# Directions for this task:
The answer must be every line below that contains the string "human".

┄┄┄┄┄┄┄┄┄┄

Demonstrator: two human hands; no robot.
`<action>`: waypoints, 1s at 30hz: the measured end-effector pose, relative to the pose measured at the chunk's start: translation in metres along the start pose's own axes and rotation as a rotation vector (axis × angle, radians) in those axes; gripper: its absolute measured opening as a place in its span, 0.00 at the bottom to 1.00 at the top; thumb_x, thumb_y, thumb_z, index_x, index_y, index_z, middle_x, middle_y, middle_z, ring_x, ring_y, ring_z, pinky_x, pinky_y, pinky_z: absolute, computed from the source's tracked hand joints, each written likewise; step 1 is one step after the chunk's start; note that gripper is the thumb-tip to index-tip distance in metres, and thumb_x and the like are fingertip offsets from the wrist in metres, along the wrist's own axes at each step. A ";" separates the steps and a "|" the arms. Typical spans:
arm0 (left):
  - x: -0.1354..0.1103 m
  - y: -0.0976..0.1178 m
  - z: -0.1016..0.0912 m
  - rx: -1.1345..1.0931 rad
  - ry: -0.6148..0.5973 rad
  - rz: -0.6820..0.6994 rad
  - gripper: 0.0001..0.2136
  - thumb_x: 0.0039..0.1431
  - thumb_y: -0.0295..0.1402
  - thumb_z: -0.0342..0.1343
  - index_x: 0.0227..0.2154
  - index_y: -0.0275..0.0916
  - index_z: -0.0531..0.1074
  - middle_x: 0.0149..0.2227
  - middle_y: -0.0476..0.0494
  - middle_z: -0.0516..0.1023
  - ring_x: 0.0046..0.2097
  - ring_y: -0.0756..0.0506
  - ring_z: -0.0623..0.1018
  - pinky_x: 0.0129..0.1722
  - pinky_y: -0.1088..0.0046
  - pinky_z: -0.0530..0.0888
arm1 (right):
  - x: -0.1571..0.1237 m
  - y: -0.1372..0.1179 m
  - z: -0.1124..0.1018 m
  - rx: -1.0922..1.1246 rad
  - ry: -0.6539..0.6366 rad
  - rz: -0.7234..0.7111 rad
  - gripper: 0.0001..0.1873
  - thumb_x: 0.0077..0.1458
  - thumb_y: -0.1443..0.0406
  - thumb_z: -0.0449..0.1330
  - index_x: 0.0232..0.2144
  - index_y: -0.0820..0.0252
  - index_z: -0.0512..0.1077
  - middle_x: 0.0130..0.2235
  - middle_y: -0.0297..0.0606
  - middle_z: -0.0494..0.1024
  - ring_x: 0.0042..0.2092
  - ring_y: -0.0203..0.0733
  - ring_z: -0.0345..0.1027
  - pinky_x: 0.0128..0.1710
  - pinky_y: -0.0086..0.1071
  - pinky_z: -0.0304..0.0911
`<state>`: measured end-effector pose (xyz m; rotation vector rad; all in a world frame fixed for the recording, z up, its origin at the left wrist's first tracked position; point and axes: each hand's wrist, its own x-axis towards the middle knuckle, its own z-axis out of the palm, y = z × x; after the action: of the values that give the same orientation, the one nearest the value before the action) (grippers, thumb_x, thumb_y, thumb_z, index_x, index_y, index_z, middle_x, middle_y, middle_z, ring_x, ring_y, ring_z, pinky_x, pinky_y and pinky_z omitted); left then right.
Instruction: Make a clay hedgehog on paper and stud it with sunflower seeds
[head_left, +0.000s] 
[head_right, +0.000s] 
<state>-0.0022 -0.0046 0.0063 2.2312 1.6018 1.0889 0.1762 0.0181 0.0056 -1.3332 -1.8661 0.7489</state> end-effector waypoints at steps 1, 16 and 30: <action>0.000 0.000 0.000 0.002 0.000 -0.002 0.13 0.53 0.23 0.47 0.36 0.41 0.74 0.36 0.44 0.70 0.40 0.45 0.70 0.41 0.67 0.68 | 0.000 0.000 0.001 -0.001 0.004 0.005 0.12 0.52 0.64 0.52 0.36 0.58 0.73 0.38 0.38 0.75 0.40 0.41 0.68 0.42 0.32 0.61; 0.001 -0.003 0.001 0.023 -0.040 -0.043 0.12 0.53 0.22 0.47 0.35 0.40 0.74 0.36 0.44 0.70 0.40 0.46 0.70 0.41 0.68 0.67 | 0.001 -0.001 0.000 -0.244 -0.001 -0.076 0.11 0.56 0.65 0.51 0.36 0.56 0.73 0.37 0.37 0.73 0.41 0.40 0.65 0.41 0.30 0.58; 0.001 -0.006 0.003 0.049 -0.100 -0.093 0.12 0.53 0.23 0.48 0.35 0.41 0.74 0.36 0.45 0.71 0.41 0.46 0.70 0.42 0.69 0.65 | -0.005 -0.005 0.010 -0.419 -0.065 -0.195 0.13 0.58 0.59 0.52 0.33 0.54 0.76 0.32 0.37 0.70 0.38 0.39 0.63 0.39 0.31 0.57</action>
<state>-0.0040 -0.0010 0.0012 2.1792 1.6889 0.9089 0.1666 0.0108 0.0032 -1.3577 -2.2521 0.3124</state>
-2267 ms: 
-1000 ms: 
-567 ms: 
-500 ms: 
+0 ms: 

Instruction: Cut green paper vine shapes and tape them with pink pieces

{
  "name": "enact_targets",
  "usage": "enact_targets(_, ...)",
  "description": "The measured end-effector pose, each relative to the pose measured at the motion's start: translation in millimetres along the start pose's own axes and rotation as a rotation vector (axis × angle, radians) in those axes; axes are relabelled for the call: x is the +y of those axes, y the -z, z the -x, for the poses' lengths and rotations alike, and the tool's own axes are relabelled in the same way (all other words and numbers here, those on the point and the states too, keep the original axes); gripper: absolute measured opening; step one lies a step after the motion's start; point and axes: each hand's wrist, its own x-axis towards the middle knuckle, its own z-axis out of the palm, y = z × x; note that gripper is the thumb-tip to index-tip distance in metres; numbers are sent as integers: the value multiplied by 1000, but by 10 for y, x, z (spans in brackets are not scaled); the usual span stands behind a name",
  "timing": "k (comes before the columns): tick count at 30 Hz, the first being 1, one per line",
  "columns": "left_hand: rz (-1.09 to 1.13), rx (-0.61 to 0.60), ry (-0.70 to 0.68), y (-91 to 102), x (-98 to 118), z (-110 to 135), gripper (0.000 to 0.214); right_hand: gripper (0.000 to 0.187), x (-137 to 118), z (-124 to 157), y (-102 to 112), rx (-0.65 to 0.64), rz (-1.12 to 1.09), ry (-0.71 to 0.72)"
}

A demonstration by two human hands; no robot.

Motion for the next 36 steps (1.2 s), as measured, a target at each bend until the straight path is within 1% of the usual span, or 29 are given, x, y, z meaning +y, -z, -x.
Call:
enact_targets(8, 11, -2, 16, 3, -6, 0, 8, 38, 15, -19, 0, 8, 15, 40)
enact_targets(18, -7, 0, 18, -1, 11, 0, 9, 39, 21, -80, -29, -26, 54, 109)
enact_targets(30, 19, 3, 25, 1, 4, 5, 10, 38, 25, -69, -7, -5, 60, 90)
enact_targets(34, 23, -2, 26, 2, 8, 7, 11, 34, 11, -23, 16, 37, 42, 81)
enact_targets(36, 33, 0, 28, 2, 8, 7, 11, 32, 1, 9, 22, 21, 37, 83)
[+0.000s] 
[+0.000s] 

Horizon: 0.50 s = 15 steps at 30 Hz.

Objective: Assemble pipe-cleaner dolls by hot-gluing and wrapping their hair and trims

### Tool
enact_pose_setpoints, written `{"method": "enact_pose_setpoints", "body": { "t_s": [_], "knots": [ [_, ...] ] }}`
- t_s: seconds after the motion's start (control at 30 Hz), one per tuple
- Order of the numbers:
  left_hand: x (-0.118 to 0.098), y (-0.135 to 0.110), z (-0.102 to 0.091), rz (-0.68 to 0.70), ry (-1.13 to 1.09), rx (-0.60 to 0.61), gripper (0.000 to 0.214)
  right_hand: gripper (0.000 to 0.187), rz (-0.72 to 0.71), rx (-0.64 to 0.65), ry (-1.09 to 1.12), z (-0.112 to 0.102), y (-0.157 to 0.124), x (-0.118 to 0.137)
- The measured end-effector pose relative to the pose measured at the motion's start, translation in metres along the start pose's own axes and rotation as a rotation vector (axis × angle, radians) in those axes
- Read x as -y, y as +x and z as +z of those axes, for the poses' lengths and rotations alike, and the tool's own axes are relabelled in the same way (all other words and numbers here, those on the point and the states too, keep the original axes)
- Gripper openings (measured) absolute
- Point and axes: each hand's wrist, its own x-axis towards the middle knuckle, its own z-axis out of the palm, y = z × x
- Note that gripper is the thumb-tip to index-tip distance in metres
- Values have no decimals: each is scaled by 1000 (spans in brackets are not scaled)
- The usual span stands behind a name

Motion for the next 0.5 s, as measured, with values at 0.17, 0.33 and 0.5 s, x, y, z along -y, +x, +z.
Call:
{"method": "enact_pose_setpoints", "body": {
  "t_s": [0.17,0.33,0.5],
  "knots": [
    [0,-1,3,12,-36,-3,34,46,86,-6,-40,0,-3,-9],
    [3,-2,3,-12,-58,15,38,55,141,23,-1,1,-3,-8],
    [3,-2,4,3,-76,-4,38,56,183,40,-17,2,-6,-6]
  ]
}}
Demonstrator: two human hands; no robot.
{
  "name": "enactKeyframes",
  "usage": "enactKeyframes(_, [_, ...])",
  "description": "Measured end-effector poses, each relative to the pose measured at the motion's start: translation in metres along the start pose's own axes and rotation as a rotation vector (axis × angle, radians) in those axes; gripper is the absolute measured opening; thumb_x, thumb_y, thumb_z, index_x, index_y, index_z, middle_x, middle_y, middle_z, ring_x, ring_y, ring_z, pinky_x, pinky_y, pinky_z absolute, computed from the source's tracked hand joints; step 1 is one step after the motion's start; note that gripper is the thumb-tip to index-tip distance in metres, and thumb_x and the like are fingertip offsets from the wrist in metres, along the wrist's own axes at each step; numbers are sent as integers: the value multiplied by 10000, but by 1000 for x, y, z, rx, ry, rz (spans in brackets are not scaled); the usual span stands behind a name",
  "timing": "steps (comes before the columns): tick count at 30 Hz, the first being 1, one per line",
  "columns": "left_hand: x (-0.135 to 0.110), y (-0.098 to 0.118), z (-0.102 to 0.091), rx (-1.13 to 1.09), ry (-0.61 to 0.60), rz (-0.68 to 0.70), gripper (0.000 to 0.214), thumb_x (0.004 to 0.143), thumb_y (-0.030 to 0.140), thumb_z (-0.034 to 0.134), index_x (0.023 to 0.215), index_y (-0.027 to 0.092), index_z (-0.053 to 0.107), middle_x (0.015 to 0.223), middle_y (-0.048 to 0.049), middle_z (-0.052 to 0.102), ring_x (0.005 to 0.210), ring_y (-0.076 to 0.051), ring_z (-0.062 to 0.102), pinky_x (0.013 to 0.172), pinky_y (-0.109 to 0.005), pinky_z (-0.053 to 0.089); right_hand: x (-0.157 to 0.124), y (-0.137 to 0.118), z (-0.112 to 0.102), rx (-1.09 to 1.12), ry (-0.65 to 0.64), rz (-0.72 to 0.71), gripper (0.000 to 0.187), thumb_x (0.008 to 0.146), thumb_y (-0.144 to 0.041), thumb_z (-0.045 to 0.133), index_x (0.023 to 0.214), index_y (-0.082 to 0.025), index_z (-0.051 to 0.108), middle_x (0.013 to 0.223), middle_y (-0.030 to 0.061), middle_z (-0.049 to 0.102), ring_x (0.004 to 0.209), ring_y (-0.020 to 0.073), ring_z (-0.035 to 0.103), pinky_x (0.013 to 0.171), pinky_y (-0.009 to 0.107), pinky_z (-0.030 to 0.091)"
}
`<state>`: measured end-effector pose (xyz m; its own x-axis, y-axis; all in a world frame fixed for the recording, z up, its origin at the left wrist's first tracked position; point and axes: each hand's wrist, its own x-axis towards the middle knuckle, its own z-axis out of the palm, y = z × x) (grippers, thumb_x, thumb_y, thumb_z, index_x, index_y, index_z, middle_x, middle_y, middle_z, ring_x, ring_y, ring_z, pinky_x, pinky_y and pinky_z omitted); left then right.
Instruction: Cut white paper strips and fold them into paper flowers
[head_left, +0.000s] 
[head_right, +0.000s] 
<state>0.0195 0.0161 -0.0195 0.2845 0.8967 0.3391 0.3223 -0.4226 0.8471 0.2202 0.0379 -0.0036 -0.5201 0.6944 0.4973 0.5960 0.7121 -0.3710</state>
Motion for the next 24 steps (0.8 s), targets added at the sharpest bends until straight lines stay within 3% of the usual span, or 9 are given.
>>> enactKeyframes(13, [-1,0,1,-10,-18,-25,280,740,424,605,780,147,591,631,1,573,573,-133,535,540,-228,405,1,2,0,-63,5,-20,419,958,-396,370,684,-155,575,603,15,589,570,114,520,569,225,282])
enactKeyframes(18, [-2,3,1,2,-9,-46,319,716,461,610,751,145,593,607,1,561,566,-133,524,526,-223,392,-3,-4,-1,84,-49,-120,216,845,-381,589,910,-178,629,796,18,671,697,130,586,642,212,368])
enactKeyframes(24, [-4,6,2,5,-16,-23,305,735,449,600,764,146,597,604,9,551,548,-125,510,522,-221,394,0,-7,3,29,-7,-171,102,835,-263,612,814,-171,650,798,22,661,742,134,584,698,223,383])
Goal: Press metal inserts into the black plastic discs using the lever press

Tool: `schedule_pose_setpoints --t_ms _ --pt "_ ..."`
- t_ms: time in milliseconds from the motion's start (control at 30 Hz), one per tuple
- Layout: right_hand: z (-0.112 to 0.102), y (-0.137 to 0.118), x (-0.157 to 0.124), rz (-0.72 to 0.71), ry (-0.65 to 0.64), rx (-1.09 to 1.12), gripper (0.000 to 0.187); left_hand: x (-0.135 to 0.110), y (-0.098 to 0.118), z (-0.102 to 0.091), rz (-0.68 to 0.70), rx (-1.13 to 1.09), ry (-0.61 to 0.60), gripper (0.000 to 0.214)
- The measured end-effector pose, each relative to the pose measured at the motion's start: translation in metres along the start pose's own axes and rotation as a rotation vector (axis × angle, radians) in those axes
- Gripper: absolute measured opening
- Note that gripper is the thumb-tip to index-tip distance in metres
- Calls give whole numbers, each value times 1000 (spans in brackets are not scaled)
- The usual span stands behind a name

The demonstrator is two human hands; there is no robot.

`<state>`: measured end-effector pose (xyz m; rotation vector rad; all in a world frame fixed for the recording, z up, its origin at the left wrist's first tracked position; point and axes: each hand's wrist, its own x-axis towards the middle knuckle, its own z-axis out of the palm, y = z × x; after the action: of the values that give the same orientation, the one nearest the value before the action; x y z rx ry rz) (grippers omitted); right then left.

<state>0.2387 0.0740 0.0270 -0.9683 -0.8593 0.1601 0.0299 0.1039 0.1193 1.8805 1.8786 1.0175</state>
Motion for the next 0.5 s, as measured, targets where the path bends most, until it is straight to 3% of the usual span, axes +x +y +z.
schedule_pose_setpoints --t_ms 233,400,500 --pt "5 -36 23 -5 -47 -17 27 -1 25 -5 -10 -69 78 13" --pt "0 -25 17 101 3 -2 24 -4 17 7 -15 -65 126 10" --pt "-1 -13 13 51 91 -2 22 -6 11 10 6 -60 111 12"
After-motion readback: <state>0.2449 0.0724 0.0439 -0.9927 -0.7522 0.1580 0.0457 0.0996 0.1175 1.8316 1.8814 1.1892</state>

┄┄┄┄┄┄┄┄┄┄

# Response box:
Demonstrator: two human hands; no robot.
A demonstration by two human hands; no robot.
Demonstrator: two human hands; no robot.
The demonstrator is two human hands; there is no robot.

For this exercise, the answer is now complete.